I guess a little bit. I never liked football when I was growing up and really disassociated myself from it because of the rivalry and everything that it brought with it where I grew up. I was always looking for something else and had a lot of energy to be used so BMXing and then graffiti as a follow on from that were natural progressions.
Riding a BMX you were always looked at as a bit of a freak and it was the same with graffiti, it was a bit of an oddball thing to do and that was nice. There weren’t as many clean cut rules to it so you had to find your own path in a way and that was exciting.

Given the massive risks involved, what are the rewards that make it worthwhile?
The rewards are really an inner thing. There’s a lot of satisfaction and feeling of self achievement. You know you haven’t wasted another night drinking where you’ve just spent all your money with no memory of it. You’ve been out and done something constructive. You can get a photograph and document it. If you know you’ve pulled off what you planned then you can get a deep sense of reward.
Obviously if you’re painting for your peers and an older, respected writer turns around and says they’ve seen what you did and it’s good then you get a little buzz inside but really you’ve got to be motivated for yourself. The people who come and go early on are the ones who are painting for their peers. The ones who stick around are the ones who are doing it for themselves because it’s what they love and it’s what they want to do with their spare time really.

How do you feel about the public perception that graffiti is nothing more than ‘pissing on lampposts’?
‘Pissing on lampposts’ sort of brutalises it a little bit but it is a brutal thing in a way. It’s a very selfish thing. Graffiti writers certainly don’t ask for any permission or approval. You do it for yourself and for other graffiti writers so in a way it becomes your own language.
Tags are never going to be understood by anyone who’s never done them before because to the untrained eye they’re not very aesthetically pleasing. Once you get into it it’s like learning to read another language. You can read it and understand it and you can see how it’s been achieved, the materials used, the people - perhaps from different countries - who have done them. You can literally see how people have moved, who’s passed through a certain part of the city centre that weekend and it’s a really addictive thing.
Personally I really find it adds to a place. I’d never want to see a tag on the side of a beautiful piece of architecture, but at the same time there’s nothing worse than a grey wall. If that grey wall is covered in graffiti, whether that’s by children or activist students or graffiti writers or whatever, that’s better than a grey wall in my opinion.

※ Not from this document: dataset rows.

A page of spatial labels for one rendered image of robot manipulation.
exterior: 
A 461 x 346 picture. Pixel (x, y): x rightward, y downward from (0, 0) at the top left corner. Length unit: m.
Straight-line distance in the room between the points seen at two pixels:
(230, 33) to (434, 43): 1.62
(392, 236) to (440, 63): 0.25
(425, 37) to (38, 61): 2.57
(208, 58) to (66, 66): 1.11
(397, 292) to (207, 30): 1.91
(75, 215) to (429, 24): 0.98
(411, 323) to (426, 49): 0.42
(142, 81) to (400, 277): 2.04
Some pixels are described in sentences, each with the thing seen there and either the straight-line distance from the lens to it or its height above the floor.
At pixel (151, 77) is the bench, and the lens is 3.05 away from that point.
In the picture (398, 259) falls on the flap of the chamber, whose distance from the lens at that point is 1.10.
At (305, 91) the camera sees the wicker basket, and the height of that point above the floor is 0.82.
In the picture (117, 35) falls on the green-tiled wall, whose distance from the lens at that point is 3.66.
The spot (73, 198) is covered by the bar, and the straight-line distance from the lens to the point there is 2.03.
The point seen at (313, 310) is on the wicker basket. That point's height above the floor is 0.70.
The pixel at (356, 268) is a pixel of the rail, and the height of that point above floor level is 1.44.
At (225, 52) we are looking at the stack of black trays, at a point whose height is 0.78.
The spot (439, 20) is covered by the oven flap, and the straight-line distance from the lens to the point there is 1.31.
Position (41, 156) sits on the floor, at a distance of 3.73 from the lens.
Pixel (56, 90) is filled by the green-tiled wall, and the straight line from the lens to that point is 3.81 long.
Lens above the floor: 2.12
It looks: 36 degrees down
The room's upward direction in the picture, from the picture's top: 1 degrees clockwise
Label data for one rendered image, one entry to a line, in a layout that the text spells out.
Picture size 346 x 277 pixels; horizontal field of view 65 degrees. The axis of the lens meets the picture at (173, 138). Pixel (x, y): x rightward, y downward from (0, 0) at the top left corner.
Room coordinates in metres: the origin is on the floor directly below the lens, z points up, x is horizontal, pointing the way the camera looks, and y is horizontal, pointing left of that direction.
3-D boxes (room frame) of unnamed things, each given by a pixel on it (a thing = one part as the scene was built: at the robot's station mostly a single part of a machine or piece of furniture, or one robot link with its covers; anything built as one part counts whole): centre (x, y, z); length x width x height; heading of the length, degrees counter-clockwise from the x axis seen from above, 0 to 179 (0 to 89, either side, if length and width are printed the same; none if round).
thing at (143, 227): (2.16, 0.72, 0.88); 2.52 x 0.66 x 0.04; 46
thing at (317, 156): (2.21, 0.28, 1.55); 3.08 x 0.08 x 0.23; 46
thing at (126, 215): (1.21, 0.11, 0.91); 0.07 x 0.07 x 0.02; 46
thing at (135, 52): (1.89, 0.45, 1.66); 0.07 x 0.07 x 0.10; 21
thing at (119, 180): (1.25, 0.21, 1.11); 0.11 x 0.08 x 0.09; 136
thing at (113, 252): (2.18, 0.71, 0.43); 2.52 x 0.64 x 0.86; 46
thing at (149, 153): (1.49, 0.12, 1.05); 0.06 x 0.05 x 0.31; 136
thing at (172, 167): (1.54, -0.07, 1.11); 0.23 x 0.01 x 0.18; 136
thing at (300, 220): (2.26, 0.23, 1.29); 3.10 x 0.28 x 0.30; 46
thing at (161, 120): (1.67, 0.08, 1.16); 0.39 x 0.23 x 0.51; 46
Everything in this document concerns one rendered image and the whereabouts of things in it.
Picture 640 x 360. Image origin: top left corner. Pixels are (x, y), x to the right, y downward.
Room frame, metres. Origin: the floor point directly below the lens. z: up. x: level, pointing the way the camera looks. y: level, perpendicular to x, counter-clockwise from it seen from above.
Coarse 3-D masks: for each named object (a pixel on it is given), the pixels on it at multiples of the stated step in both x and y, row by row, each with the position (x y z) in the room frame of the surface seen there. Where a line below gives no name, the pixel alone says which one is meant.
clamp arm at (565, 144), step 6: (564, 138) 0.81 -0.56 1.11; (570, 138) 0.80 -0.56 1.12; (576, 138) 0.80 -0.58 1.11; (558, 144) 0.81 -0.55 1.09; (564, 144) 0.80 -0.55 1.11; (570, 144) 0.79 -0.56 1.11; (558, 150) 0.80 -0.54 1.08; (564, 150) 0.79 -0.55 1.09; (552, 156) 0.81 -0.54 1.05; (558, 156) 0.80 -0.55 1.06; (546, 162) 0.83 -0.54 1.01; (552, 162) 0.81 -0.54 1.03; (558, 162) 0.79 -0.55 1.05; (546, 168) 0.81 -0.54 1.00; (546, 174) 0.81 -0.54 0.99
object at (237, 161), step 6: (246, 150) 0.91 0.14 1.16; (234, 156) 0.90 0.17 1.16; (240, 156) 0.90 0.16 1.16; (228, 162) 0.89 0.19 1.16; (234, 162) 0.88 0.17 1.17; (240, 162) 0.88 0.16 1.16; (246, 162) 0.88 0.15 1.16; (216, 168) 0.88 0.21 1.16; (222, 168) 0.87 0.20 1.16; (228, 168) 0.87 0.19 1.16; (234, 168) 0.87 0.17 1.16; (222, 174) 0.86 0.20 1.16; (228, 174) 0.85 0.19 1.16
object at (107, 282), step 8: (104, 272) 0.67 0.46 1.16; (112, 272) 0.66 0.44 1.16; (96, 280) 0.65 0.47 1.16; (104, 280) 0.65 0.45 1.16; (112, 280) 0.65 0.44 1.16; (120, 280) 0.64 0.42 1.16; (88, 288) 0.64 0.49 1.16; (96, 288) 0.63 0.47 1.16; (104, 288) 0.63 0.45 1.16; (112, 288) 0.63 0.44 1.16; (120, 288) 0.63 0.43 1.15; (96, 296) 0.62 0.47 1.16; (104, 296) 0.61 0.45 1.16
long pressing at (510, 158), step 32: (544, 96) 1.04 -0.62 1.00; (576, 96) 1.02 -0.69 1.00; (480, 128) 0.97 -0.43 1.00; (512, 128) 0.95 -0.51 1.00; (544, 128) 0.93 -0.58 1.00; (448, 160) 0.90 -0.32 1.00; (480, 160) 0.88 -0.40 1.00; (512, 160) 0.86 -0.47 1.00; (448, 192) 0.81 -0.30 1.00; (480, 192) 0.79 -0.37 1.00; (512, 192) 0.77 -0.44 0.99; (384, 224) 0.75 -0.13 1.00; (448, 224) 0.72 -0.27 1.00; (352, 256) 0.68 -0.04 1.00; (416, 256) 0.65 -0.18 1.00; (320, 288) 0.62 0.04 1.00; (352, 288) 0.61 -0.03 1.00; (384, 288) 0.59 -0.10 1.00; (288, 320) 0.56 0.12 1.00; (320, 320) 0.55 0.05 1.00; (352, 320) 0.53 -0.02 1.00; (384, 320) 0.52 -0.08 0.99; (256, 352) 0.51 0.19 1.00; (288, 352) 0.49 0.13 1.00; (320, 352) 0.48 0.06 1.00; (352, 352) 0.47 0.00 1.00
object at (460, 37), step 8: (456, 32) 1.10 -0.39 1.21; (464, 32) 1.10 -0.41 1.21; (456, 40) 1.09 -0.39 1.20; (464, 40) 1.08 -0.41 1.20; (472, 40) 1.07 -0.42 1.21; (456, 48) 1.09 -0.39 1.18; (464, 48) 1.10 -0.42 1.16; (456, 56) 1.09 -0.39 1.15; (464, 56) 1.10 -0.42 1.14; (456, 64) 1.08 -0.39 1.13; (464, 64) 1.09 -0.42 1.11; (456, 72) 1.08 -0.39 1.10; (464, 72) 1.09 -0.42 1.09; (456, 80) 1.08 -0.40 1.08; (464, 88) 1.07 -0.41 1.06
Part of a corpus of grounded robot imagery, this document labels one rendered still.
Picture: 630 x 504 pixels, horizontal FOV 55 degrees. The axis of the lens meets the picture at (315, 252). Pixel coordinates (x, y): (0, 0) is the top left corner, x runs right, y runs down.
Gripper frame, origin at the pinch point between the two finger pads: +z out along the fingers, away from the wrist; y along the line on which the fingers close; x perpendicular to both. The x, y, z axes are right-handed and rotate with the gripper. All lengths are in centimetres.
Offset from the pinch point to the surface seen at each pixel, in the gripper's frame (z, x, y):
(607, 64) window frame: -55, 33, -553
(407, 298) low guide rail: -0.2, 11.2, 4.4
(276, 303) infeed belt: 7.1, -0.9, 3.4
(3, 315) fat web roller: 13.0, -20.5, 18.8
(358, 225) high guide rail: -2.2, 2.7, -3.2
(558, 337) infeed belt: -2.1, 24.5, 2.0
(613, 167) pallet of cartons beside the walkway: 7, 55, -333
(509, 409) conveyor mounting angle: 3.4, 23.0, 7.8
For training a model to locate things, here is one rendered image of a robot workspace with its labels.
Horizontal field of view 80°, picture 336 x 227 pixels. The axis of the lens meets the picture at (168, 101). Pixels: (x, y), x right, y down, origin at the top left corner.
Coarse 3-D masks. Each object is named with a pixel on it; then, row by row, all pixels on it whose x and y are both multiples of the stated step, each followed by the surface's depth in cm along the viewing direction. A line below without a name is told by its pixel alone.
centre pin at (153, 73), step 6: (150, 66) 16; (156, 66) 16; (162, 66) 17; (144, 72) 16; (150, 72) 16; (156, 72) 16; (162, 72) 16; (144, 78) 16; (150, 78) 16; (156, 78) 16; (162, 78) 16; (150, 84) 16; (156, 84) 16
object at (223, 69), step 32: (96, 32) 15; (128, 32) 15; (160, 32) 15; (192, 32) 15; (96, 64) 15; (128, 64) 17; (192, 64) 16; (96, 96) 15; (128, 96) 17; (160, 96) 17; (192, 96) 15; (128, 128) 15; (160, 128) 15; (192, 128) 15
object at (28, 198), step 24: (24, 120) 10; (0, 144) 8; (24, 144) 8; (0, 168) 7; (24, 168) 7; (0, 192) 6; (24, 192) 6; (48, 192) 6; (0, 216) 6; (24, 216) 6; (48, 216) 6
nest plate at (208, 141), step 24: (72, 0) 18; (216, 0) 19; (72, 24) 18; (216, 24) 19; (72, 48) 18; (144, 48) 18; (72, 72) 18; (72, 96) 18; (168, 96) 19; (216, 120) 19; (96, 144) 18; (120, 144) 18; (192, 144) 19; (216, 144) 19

Is it easier to be a graffiti artist these days than it used to be?
There are as many pros and cons for someone who is coming up these days. All of the paint is there, the quality is so much better so you can paint quicker and easier than anyone would have imagined ten years ago. At the same time the levels of security have risen with things like CCTV, motion sensors and DNA technology.
The game is constantly advancing. It is as much as a battle as before. For every step the graffiti market makes to make the products better the technology as far as the law goes are advancing as well. Especially in England I feel that we’re seeing the tail end of serious graffiti and that we’ll be one of the first countries to eradicate it completely.

So is graffiti in a sense a game?
It’s definitely a game and I don’t think anyone is clearer with that than the authorities themselves. It’s cat and mouse, though I’m not sure exactly who is the cat and who is the mouse.

Where is the Newcastle graffiti scene at now?
A lot of people would comment that the scene is dead, that it used to be so much better and there did used to be quite a strong scene in Newcastle. It took a bit of a dive but of late I’ve seen it start to perk up a bit and there are a lot of young guys out there doing good stuff.
There’s a bit of a divide now coming between who is a writer and who is an artist. It’s an easier thing to do now, you can go and paint various permission walls and put your photos on the internet or send them to magazines and be praised for that and have that as your niche and be very happy with it. On the other side though there are always going to be the people who are going only do illegals who will go out and perhaps stir things up a bit and maybe they don’t have the same access to materials and that sort of money who are limited to the paint they can use and the time they have. I think there is going to be a cleaner divide between artistic graffiti and the more vandalistic side of it.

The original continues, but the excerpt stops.